4. Voices from Church History

• Augustine: “God chastens that He may not condemn.”
• John Calvin: “In the arrow we see a sacrament of God’s promise; neglect does not nullify the promise, but it does diminish our enjoyment of it.”
• Charles Spurgeon: “Strike! Strike! The quiver of prayer holds many shafts—let them not rust for want of use.”


5. Application for Today

  1. Examine the Places You Settle for Three Strikes
    Where have we grown content with partial obedience—marriage, generosity, evangelism, justice? Shake the quiver again.

  2. Remember the Bones
    Elisha’s tomb tells modern readers that even the memory of God’s past faithfulness can quicken us now. Re-visit testimonies, journals, ancient creeds, and let hope rise.

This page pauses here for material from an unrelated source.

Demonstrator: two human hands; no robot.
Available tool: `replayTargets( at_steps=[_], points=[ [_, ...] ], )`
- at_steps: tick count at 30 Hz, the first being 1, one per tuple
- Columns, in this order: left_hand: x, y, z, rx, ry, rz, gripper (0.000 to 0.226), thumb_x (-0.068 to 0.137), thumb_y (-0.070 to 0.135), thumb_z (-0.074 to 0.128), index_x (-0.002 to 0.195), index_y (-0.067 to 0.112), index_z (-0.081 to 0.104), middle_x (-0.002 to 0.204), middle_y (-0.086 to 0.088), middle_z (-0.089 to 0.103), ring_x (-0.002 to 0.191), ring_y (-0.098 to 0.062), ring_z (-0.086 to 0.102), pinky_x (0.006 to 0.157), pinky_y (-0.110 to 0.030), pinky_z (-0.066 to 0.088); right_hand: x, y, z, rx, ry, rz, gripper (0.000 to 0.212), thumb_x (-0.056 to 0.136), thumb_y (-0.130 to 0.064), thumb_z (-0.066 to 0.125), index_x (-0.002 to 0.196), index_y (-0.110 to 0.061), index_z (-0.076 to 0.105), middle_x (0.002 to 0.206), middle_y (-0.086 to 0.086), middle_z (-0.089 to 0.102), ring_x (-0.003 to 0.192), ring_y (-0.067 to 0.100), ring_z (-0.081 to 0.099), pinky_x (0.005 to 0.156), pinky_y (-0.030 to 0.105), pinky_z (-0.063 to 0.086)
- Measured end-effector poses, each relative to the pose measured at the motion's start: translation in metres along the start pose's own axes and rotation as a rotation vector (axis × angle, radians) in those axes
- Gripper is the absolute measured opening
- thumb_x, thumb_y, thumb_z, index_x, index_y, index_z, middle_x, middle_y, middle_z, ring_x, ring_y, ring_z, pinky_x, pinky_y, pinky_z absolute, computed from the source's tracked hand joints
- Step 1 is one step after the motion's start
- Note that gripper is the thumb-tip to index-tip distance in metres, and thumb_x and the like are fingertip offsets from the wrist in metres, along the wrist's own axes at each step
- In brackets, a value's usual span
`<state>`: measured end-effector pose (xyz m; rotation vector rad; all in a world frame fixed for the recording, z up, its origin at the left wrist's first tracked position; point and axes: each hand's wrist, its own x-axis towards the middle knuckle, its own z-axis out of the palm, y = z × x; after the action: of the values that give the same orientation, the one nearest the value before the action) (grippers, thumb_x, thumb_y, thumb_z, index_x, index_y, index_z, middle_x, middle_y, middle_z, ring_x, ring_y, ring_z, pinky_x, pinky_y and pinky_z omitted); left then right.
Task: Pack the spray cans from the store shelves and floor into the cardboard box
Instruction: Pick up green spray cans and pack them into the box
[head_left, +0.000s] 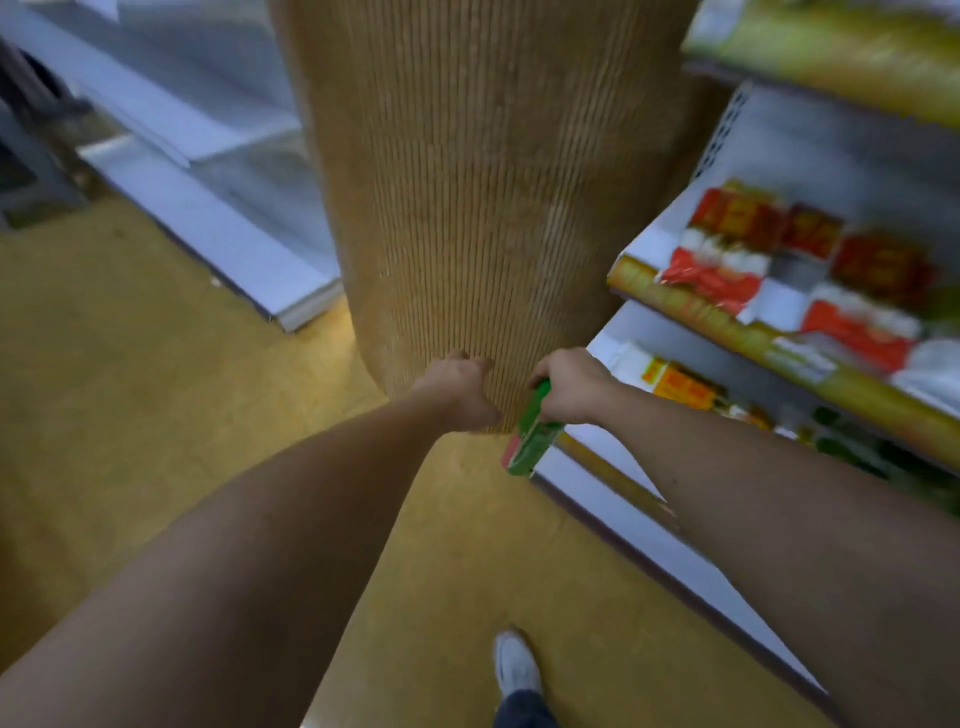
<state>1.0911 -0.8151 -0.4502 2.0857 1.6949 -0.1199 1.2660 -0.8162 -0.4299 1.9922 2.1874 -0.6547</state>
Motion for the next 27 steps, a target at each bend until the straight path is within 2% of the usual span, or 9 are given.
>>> replayTargets(
  at_steps=[2, 7, 11, 14, 16, 19, 22, 25, 27],
  points=[
    [-0.026, 0.018, -0.034, 0.06, 0.022, 0.066, 0.088, 0.083, 0.048, 0.075, 0.156, 0.024, 0.033, 0.149, -0.013, 0.041, 0.133, -0.035, 0.045, 0.105, -0.05, 0.048, -0.038, -0.008, -0.035, 0.002, 0.044, 0.012, 0.04, 0.08, -0.013, 0.073, 0.119, -0.019, 0.074, 0.12, 0.005, 0.068, 0.107, 0.024, 0.064, 0.076, 0.028, 0.051],
    [-0.079, 0.079, -0.114, 0.148, 0.159, 0.223, 0.094, 0.08, 0.05, 0.077, 0.157, 0.02, 0.032, 0.154, -0.019, 0.036, 0.141, -0.037, 0.038, 0.111, -0.05, 0.043, -0.128, -0.021, -0.118, 0.0, 0.124, 0.093, 0.032, 0.076, -0.012, 0.081, 0.108, -0.014, 0.076, 0.106, 0.007, 0.071, 0.093, 0.021, 0.064, 0.08, 0.037, 0.06],
    [-0.123, 0.131, -0.169, 0.165, 0.242, 0.379, 0.096, 0.071, 0.056, 0.075, 0.151, 0.017, 0.039, 0.148, -0.02, 0.042, 0.14, -0.038, 0.039, 0.11, -0.05, 0.042, -0.199, -0.021, -0.172, -0.003, 0.21, 0.171, 0.03, 0.076, -0.01, 0.081, 0.105, -0.015, 0.076, 0.097, 0.006, 0.07, 0.073, 0.016, 0.062, 0.061, 0.033, 0.058],
    [-0.15, 0.17, -0.199, 0.209, 0.3, 0.467, 0.088, 0.072, 0.06, 0.073, 0.144, 0.019, 0.045, 0.139, -0.017, 0.049, 0.133, -0.039, 0.044, 0.105, -0.05, 0.045, -0.252, -0.009, -0.201, 0.05, 0.235, 0.236, 0.031, 0.078, -0.009, 0.081, 0.109, -0.014, 0.075, 0.097, 0.007, 0.067, 0.079, 0.021, 0.064, 0.059, 0.035, 0.06],
    [-0.168, 0.199, -0.213, 0.22, 0.338, 0.532, 0.081, 0.073, 0.061, 0.072, 0.14, 0.022, 0.047, 0.135, -0.015, 0.05, 0.128, -0.039, 0.047, 0.1, -0.049, 0.048, -0.288, 0.003, -0.219, 0.074, 0.269, 0.268, 0.024, 0.08, -0.011, 0.081, 0.103, -0.014, 0.073, 0.096, 0.008, 0.066, 0.078, 0.022, 0.062, 0.057, 0.034, 0.056],
    [-0.198, 0.251, -0.223, 0.22, 0.37, 0.612, 0.077, 0.084, 0.053, 0.07, 0.148, 0.02, 0.043, 0.143, -0.018, 0.044, 0.132, -0.039, 0.044, 0.103, -0.049, 0.046, -0.346, 0.024, -0.238, 0.106, 0.322, 0.317, 0.017, 0.084, -0.013, 0.078, 0.097, -0.011, 0.067, 0.093, 0.01, 0.062, 0.08, 0.026, 0.063, 0.058, 0.038, 0.06],
    [-0.226, 0.309, -0.219, 0.209, 0.41, 0.697, 0.082, 0.088, 0.055, 0.068, 0.155, 0.02, 0.036, 0.154, -0.019, 0.036, 0.139, -0.038, 0.039, 0.108, -0.048, 0.043, -0.402, 0.049, -0.247, 0.062, 0.372, 0.359, 0.013, 0.083, -0.015, 0.077, 0.093, -0.013, 0.069, 0.088, 0.006, 0.063, 0.087, 0.026, 0.064, 0.061, 0.038, 0.058],
    [-0.249, 0.373, -0.203, 0.209, 0.423, 0.786, 0.085, 0.087, 0.059, 0.069, 0.155, 0.022, 0.036, 0.157, -0.018, 0.034, 0.143, -0.037, 0.035, 0.11, -0.047, 0.041, -0.455, 0.085, -0.252, 0.074, 0.391, 0.435, 0.031, 0.079, -0.013, 0.078, 0.11, -0.014, 0.074, 0.106, 0.011, 0.067, 0.095, 0.029, 0.066, 0.069, 0.043, 0.064],
    [-0.269, 0.42, -0.188, 0.227, 0.428, 0.854, 0.086, 0.085, 0.058, 0.071, 0.155, 0.022, 0.037, 0.156, -0.017, 0.035, 0.141, -0.036, 0.038, 0.109, -0.047, 0.041, -0.495, 0.111, -0.255, 0.046, 0.413, 0.48, 0.034, 0.079, -0.014, 0.078, 0.113, -0.016, 0.075, 0.111, 0.011, 0.068, 0.098, 0.029, 0.065, 0.069, 0.041, 0.063]
  ],
)
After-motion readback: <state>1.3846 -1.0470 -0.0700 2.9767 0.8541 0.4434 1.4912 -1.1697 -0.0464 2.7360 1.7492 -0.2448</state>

  3. Pray for Persecuted Believers
    Israel’s oppression by Aram mirrors many today. Use this passage as fuel for intercession.


6. Suggested Hymn

“God Moves in a Mysterious Way” – William Cowper (1774)
Its themes of hidden mercy and sovereign surprise harmonize with arrows that foretell victory and bones that spark resurrection.


7. For Further Study

• Tel Dan Stele – translation and photos (Israel Museum).
• “Arrow Divination” in the Mari Letters – parallels to prophetic warfare rites.
• Compare God’s covenant language here with Exodus 2:24 and 2 Kings 8:19.


Prayer

Lord of covenant mercy,
You hear our groans even when our hearts are divided.
Teach us to strike the ground with bold faith,
to trust Your promises more than our fears,
and to remember that life springs from places we call finished.
Raise us, our families, and our churches to walk in wholehearted obedience
until the earth is filled with the knowledge of Your glory.
Through Jesus Christ, our risen Deliverer.
Amen.


1 Discoveries by A. Biran, 1993 – the Tel Dan inscription is one of the earliest extra-biblical references to the “House of David,” lending historical weight to the Kings narrative.